[Start of Attachment]
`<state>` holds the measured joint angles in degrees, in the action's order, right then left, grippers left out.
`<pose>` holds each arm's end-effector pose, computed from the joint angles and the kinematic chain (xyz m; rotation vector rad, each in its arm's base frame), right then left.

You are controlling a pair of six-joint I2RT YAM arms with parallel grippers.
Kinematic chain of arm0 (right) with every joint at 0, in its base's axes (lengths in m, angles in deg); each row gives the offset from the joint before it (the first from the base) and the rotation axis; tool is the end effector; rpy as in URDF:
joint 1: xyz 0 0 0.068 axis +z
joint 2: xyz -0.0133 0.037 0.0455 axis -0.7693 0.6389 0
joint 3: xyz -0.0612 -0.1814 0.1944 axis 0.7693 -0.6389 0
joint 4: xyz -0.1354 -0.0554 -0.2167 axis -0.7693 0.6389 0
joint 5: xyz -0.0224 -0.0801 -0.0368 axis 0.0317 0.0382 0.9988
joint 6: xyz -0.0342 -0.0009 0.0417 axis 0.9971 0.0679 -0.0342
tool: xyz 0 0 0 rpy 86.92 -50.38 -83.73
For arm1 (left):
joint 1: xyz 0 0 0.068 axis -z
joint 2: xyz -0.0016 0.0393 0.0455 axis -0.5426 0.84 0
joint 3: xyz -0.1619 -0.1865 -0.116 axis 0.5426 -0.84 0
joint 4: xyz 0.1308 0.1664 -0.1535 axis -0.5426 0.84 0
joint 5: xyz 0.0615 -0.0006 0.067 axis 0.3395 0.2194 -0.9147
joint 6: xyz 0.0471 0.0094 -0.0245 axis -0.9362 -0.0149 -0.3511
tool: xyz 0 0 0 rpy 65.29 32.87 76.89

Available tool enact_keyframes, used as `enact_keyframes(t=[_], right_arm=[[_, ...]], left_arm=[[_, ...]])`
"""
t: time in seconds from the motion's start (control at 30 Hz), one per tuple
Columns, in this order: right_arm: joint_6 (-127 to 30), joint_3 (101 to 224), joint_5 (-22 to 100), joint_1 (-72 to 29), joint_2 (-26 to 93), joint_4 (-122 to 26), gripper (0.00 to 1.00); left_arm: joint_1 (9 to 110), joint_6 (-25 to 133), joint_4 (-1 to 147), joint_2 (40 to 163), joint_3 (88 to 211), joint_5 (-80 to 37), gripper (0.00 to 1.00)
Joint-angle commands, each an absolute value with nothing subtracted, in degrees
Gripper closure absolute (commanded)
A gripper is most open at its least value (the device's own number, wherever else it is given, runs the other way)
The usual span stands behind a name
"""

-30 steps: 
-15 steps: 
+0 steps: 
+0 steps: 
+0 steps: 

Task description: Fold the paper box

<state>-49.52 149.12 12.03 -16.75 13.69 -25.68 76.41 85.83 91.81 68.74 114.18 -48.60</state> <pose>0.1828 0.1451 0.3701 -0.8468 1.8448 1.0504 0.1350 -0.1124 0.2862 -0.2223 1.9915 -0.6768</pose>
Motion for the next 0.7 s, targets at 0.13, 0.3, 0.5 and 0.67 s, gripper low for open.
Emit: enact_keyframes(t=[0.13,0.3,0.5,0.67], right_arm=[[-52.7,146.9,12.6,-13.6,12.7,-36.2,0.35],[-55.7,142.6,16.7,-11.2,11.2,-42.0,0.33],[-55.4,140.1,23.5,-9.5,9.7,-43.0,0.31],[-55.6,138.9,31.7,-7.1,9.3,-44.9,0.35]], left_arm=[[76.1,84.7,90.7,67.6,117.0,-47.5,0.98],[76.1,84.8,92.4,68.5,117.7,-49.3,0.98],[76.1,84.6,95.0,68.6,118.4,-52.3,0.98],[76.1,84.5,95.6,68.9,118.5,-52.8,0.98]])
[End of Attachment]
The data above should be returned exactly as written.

`<state>` holds the measured joint angles in degrees, in the action's order, right then left, grippers left out.
`<pose>` holds each arm's end-effector pose, computed from the joint angles and the kinematic chain (xyz m; rotation vector rad, each in its arm's base frame), right then left.

You are controlling a pair of six-joint I2RT YAM arms with parallel grippers.
Kinematic chain of arm0 (right) with every joint at 0, in its base's axes (lengths in m, angles in deg); each row gives the offset from the joint before it (the first from the base) and the rotation axis; tool is the end effector; rpy as in URDF:
joint 1: xyz 0 0 0.068 axis +z
joint 2: xyz -0.0133 0.037 0.0455 axis -0.7693 0.6389 0
joint 3: xyz -0.0612 -0.1814 0.1944 axis 0.7693 -0.6389 0
joint 4: xyz -0.1354 -0.0554 -0.2167 axis -0.7693 0.6389 0
joint 5: xyz -0.0224 -0.0801 -0.0368 axis 0.0317 0.0382 0.9988
joint 6: xyz -0.0342 -0.0009 0.0417 axis 0.9971 0.0679 -0.0342
tool: xyz 0 0 0 rpy 86.92 -50.38 -83.73
For arm1 (left):
joint 1: xyz 0 0 0.068 axis -z
joint 2: xyz -0.0016 0.0393 0.0455 axis -0.5426 0.84 0
joint 3: xyz -0.1619 -0.1865 -0.116 axis 0.5426 -0.84 0
joint 4: xyz 0.1308 0.1664 -0.1535 axis -0.5426 0.84 0
joint 5: xyz 0.0615 -0.0006 0.067 axis 0.3395 0.2194 -0.9147
joint 6: xyz 0.0471 0.0094 -0.0245 axis -0.9362 -0.0149 -0.3511
tool: xyz 0 0 0 rpy 65.29 32.87 76.89

Available tool enact_keyframes, used as `enact_keyframes(t=[_], right_arm=[[_, ...]], left_arm=[[_, ...]])`
"""
t: time in seconds from the motion's start (control at 30 Hz), one per tuple
Columns, in this order: right_arm: joint_6 (-127 to 30), joint_3 (101 to 224), joint_5 (-22 to 100), joint_1 (-72 to 29), joint_2 (-26 to 93), joint_4 (-122 to 26), gripper (0.00 to 1.00); left_arm: joint_1 (9 to 110), joint_6 (-25 to 133), joint_4 (-1 to 147), joint_2 (40 to 163), joint_3 (88 to 211), joint_5 (-80 to 37), gripper (0.00 to 1.00)
Joint-angle commands, each an absolute value with nothing subtracted, in degrees
Gripper closure absolute (commanded)
A gripper is most open at its least value (the device's own number, wherever else it is given, runs the other way)
The usual span stands behind a name
"""

-30 steps: 
-15 steps: 
+0 steps: 
+0 steps: 
+0 steps: 

Task description: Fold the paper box

<state>-49.52 149.12 12.03 -16.75 13.69 -25.68 76.41 85.83 91.81 68.74 114.18 -48.60</state> <pose>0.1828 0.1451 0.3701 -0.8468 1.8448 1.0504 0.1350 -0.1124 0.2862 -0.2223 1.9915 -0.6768</pose>
Motion for the next 0.7 s, targets at 0.13, 0.3, 0.5 and 0.67 s, gripper low for open.
Emit: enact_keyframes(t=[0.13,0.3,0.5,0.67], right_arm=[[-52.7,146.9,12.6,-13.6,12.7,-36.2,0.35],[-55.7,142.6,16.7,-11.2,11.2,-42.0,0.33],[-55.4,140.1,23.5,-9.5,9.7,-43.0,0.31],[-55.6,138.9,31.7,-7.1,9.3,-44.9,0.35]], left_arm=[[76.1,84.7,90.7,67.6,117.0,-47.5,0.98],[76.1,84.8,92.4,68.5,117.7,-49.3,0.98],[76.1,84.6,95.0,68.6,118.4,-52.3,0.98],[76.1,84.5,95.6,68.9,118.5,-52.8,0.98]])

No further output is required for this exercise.